GA: Unless you were a real, real criminal that knew how... that was real strict, but what we did out on the farm was a different story. We'd go out and like I wound up working a turkey farm and they'd send me out to herd the turkeys off the road and get 'em back on the field where they belong and they also had the hog farm, the chicken farm, all that. My brother wound up working at a chicken farm, I think it was, and over there they have a lot of surplus stuff, Army Navy surplus, canned, canned rationing, canned beef, all that, powdered ice cream, they all feed it to the hogs and they kinda tested it out to see if it's edible and they found out, hey, this is pretty good. So they started to pass that out.

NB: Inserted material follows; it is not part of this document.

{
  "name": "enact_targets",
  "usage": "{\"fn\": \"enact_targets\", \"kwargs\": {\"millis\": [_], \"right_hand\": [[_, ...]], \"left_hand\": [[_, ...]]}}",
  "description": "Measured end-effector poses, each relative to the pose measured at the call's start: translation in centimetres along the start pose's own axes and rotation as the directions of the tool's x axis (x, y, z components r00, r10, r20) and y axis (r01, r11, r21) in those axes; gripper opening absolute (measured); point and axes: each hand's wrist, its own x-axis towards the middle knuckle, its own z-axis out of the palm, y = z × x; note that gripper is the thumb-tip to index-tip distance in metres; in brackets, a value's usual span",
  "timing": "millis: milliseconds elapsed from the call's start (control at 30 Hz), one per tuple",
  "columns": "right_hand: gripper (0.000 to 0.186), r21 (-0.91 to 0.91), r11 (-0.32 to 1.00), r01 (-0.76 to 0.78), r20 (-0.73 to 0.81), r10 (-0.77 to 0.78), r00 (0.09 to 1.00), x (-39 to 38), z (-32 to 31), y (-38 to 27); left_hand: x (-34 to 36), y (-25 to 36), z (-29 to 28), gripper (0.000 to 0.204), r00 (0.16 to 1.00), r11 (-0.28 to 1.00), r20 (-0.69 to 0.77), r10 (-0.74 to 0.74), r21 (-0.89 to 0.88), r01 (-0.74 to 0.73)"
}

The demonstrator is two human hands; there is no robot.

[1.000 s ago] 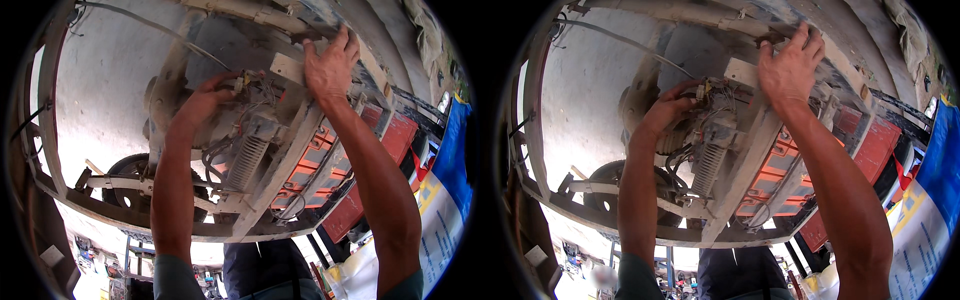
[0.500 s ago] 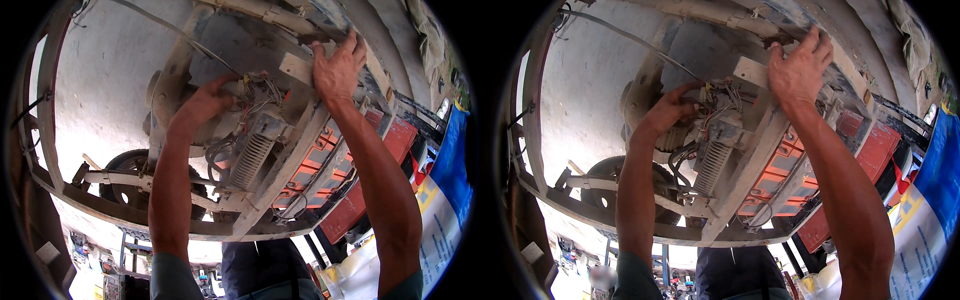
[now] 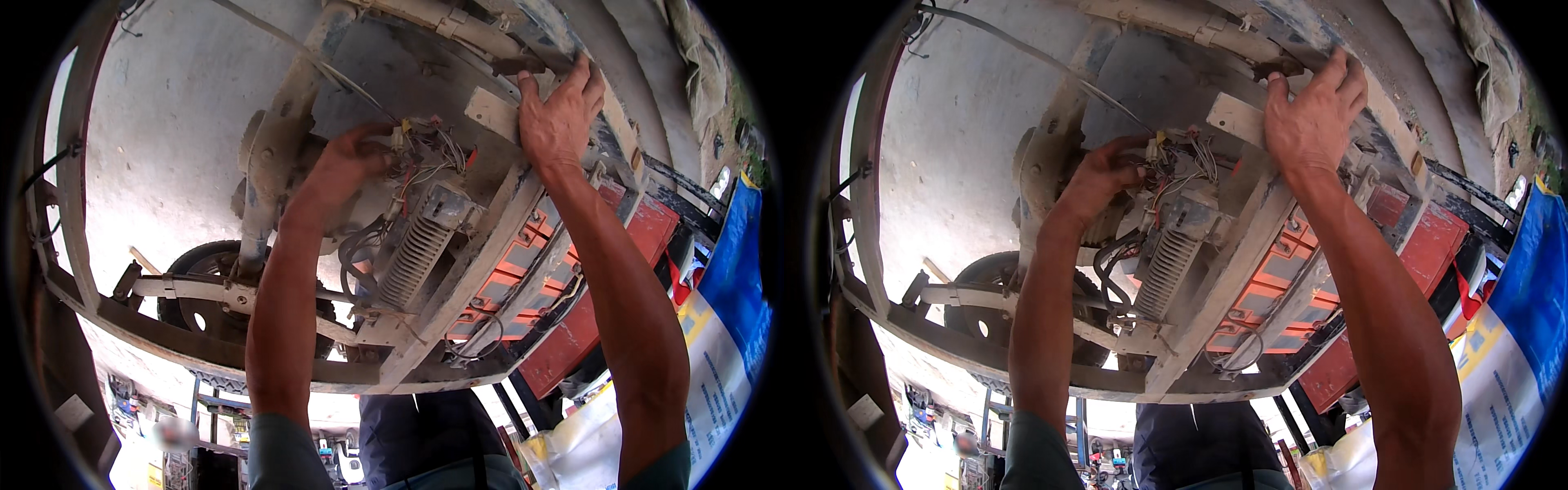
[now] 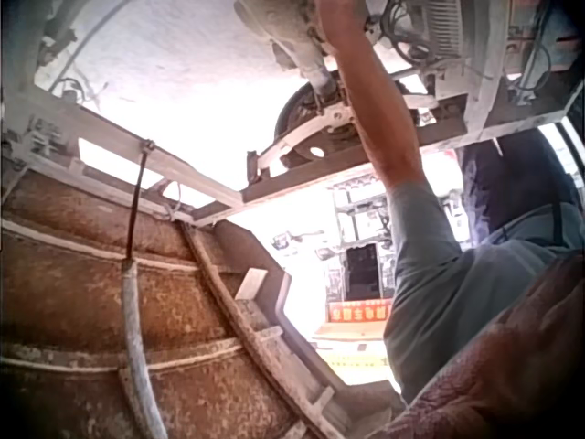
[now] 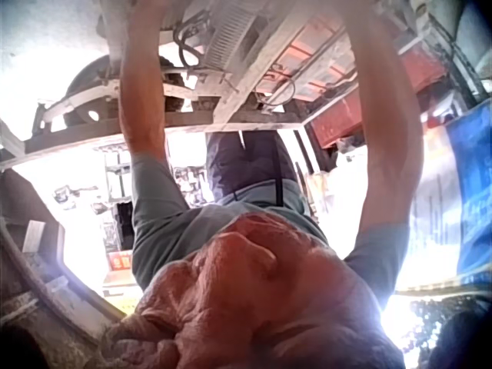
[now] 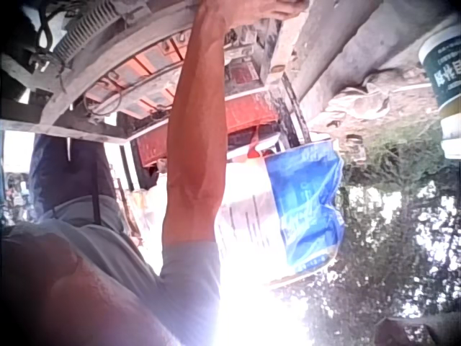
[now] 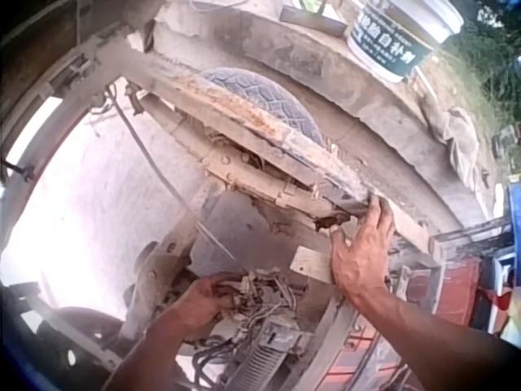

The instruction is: The person repairs electrical wiring on an electric tricycle. They lift the cargo bed, inspect internal components including batteries, and use their hands to connect and secure various wires and connectors in the chassis.

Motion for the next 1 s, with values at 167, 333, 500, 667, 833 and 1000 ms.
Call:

And also in the, like, in the middle of the night, all the bed count, everybody go to bed and the guards come around counting our heads on each bed to make sure we're all there. After he's gone, we're in a big dormitory, I see somebody come along and nudge me and he says, "Take this," so I reach out and take it. Gee, it look or feel like a big pop bottle. I pick it up, a great big drumstick, turkey drumstick. He said, "Eat it," and he leaves it and takes off. Well, I eat my share of it and I pass it on to another guy and so on so forth until we get it eaten up. The guards know because they probably go to the wastebasket and find a big bone in there and they found out that a lot of times they found out that we were just young kids and we weren't bad.

Another case is one fella says, "Kind of cooking, this is not good for us. We gotta have rice on the table. We gotta have tsukemono on the table." So he says, "I'm gonna volunteer to work in the mess hall." Sure enough, they made tsukemono where all the white people were sitting on by themselves, we'd be sitting in our group and what happens? We see a dish of green cucumber come over and sit on our table. "Hey, this is good." [Laughs] So we had tsukemono to eat where the other people, they didn't know what was going on, the white people. I imagine they did know, but then nobody, nobody turned any complaint about what we had done. And through all this experience they had found out that we were just young kids that's very innocent, that we had meant no harm.

SF: You were with these, at least with some hardened criminals. Did any of the Niseis ever, the Heart Mountain guys, Minidoka people, ever fall under a bad influence supposedly or become... some guy said, "Okay, when we get out, I'll take care of you," or something like that. Did anyone ever do anything like that?

GA: Not to my knowledge. No, I don't think so. Our upbringing is quite different and we all knew right from wrong so we wouldn't be influenced by anybody. If they did, pity them.